[Work instruction]:
In the material below, find the line containing "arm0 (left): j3" and the line containing "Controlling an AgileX", then reproduce exactly both of them and every line between, and nothing else.

##############################

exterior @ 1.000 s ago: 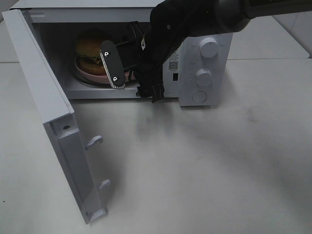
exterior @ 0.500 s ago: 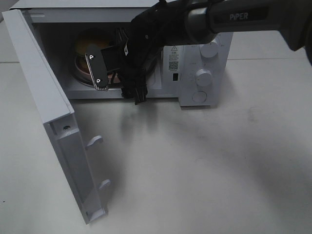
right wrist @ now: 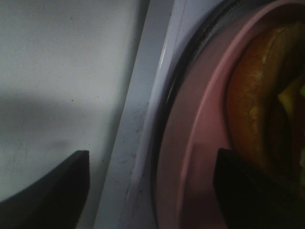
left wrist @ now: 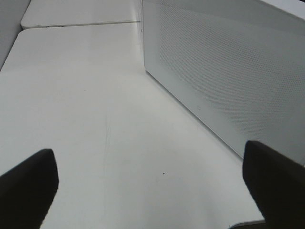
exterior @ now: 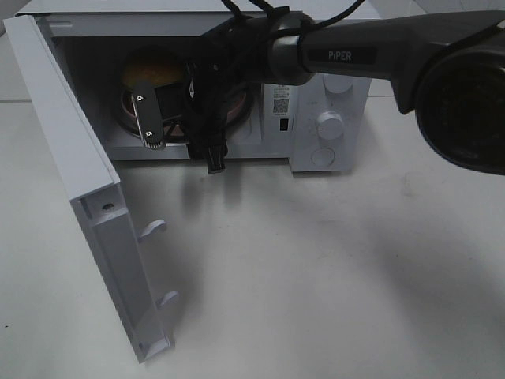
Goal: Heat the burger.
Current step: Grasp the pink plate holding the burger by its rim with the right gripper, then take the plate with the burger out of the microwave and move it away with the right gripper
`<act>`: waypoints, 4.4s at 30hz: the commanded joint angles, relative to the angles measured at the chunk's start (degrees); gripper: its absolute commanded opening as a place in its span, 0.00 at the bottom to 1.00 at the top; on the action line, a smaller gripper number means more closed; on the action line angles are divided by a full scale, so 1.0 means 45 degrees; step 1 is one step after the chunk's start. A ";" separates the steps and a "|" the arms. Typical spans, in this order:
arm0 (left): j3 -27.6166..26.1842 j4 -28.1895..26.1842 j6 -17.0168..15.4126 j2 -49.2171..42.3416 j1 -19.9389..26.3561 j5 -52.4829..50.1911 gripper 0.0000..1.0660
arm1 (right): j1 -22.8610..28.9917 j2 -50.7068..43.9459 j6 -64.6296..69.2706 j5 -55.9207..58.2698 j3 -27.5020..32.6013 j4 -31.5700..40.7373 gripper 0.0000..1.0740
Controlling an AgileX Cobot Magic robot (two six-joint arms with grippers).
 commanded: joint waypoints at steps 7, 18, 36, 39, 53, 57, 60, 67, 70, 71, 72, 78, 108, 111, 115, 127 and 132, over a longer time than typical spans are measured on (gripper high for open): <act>0.0038 0.0000 -0.0102 -0.0293 0.0038 -0.0115 0.94 | -0.0127 0.0229 0.0178 0.0484 -0.0446 0.0306 0.14; 0.0038 0.0000 -0.0102 -0.0293 0.0038 -0.0115 0.94 | -0.0115 0.0229 0.0267 0.0764 -0.0446 0.0433 0.00; 0.0038 0.0000 -0.0102 -0.0293 0.0038 -0.0115 0.94 | -0.0102 -0.1388 -0.1248 0.0649 0.0929 0.0929 0.00; 0.0038 0.0000 -0.0102 -0.0293 0.0038 -0.0115 0.94 | -0.0127 -0.1935 -0.2228 0.0051 0.1859 0.1108 0.00; 0.0038 0.0000 -0.0102 -0.0293 0.0038 -0.0115 0.94 | -0.0280 -0.4214 -0.5131 -0.2737 0.5577 0.2699 0.00; 0.0038 0.0000 -0.0102 -0.0293 0.0038 -0.0115 0.94 | -0.0280 -0.4711 -0.6061 -0.3018 0.6379 0.3247 0.00; 0.0038 0.0000 -0.0102 -0.0293 0.0038 -0.0115 0.94 | -0.0280 -0.5017 -0.6430 -0.3005 0.6774 0.3489 0.00; 0.0038 0.0000 -0.0102 -0.0293 0.0038 -0.0115 0.94 | -0.0280 -0.5946 -0.7487 -0.3005 0.7767 0.4558 0.00; 0.0038 0.0000 -0.0102 -0.0293 0.0038 -0.0115 0.94 | -0.0280 -0.6175 -0.7754 -0.3005 0.8034 0.4800 0.00; 0.0038 0.0000 -0.0102 -0.0293 0.0038 -0.0115 0.94 | -0.0280 -0.6404 -0.7843 -0.3005 0.8327 0.4826 0.00; 0.0038 0.0000 -0.0102 -0.0293 0.0038 -0.0115 0.94 | -0.0280 -0.6532 -0.7856 -0.3030 0.8505 0.4826 0.00; 0.0038 0.0000 -0.0102 -0.0293 0.0038 -0.0115 0.94 | -0.0280 -0.7181 -0.7856 -0.3298 0.9346 0.4826 0.00; 0.0038 0.0000 -0.0102 -0.0293 0.0038 -0.0115 0.94 | -0.0280 -1.2287 -0.7639 -0.4240 1.5495 0.4800 0.00; 0.0038 0.0000 -0.0102 -0.0293 0.0038 -0.0115 0.94 | -0.0280 -1.2885 -0.7589 -0.4240 1.5979 0.4800 0.00; 0.0038 0.0000 -0.0102 -0.0293 0.0038 -0.0115 0.94 | -0.0280 -1.3675 -0.7550 -0.4240 1.6667 0.4800 0.00; 0.0038 0.0000 -0.0102 -0.0293 0.0038 -0.0115 0.94 | -0.0280 -1.6157 -0.6443 -0.4227 1.8666 0.4736 0.00; 0.0038 0.0000 -0.0102 -0.0293 0.0038 -0.0115 0.94 | -0.0280 -1.6972 -0.5908 -0.4202 1.9341 0.4609 0.00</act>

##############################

[Response to the task]:
arm0 (left): j3 -27.6166..26.1842 j4 -28.1895..26.1842 j6 -17.0168..15.4126 j2 -49.2171..42.3416 j1 -19.9389..26.3561 j5 -52.4829..50.1911 gripper 0.0000..1.0660
arm1 (right): j1 -22.8610..28.9917 j2 -50.7068..43.9459 j6 -64.6296..69.2706 j5 -55.9207..58.2698 j3 -27.5020..32.6013 j4 -31.5700..40.7373 gripper 0.0000..1.0740
Controlling an AgileX Cobot Magic robot (two six-joint arms with grippers).

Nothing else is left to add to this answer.